## BRIEF
In the data that follows, find each line containing "workspace" and copy it.

## DATASET RECORDS
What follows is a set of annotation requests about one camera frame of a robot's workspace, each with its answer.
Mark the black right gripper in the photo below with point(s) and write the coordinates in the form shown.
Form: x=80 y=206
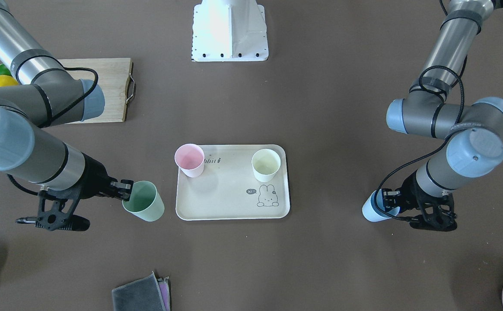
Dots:
x=94 y=176

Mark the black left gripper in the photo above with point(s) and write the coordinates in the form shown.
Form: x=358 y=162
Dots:
x=412 y=188

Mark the green plastic cup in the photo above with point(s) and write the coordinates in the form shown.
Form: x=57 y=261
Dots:
x=145 y=202

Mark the blue plastic cup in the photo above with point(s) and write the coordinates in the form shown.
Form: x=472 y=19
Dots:
x=373 y=208

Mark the pink plastic cup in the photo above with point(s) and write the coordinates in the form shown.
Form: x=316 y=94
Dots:
x=190 y=159

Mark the cream plastic cup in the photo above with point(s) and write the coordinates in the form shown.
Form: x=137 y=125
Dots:
x=266 y=163

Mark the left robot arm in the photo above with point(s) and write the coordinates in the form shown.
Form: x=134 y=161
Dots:
x=472 y=135

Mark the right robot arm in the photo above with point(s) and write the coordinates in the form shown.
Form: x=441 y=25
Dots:
x=47 y=95

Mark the cream rabbit tray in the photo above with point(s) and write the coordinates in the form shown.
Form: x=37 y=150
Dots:
x=228 y=190

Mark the pink cloth under grey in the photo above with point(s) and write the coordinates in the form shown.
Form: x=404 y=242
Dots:
x=164 y=286

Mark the wooden cutting board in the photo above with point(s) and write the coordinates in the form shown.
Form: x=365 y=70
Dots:
x=114 y=77

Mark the green lime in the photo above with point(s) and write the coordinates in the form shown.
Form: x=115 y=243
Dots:
x=4 y=70

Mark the white camera stand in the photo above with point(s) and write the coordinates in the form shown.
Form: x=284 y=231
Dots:
x=229 y=31

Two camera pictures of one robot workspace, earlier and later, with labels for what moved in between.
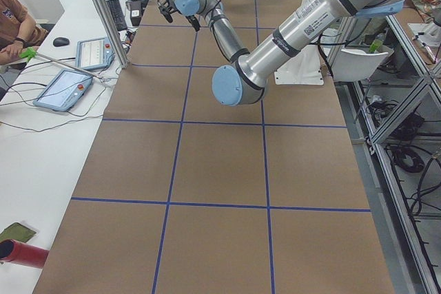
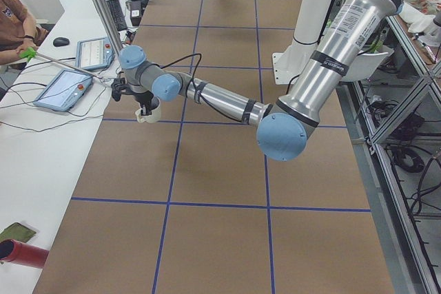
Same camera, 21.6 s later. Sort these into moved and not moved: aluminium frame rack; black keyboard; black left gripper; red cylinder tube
Moved: black left gripper
Not moved: aluminium frame rack; red cylinder tube; black keyboard
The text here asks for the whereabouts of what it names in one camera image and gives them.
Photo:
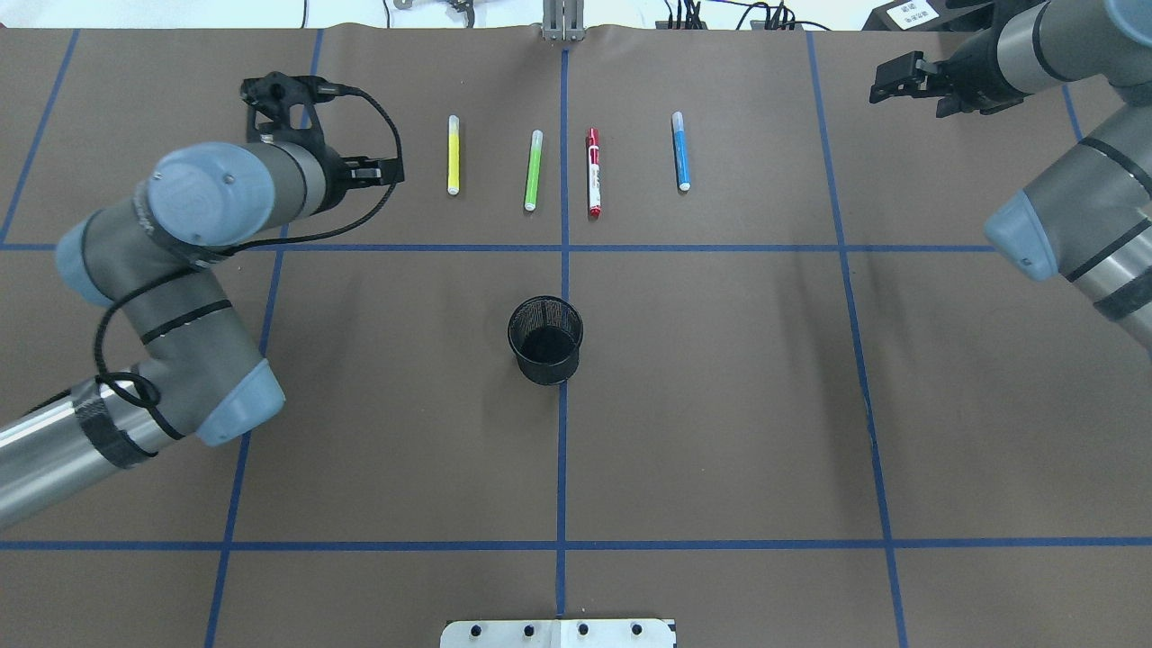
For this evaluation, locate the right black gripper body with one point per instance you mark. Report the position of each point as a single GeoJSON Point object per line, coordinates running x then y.
{"type": "Point", "coordinates": [970, 74]}

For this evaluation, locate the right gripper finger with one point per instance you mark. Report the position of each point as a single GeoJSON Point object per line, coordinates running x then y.
{"type": "Point", "coordinates": [910, 75]}

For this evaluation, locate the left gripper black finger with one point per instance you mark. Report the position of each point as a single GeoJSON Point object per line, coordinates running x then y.
{"type": "Point", "coordinates": [365, 172]}

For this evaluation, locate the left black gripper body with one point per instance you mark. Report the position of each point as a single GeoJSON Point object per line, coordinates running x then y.
{"type": "Point", "coordinates": [335, 171]}

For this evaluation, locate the yellow highlighter pen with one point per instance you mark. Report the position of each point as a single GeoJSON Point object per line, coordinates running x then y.
{"type": "Point", "coordinates": [453, 176]}

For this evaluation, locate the green highlighter pen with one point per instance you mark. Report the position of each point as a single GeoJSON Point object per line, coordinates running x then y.
{"type": "Point", "coordinates": [533, 171]}

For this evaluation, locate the red white marker pen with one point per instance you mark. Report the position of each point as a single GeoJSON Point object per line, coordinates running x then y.
{"type": "Point", "coordinates": [594, 193]}

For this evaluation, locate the blue marker pen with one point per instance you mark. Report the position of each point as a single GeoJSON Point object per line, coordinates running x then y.
{"type": "Point", "coordinates": [681, 152]}

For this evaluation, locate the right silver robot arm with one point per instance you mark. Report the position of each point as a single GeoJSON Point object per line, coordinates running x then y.
{"type": "Point", "coordinates": [1084, 217]}

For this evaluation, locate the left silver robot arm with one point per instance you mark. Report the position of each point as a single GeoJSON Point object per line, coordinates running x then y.
{"type": "Point", "coordinates": [172, 357]}

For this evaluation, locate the black mesh pen cup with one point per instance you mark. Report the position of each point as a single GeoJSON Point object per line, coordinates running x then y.
{"type": "Point", "coordinates": [545, 333]}

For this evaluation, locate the aluminium frame post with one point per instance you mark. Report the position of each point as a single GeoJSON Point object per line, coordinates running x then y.
{"type": "Point", "coordinates": [563, 20]}

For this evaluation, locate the white pedestal column base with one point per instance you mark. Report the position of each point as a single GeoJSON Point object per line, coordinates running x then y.
{"type": "Point", "coordinates": [595, 632]}

## EXERCISE SOLUTION
What follows is a set of annotation requests about one camera frame of a robot's workspace, each with its answer.
Two camera pictures of one robot workspace, earlier and later, with labels for what moved in between.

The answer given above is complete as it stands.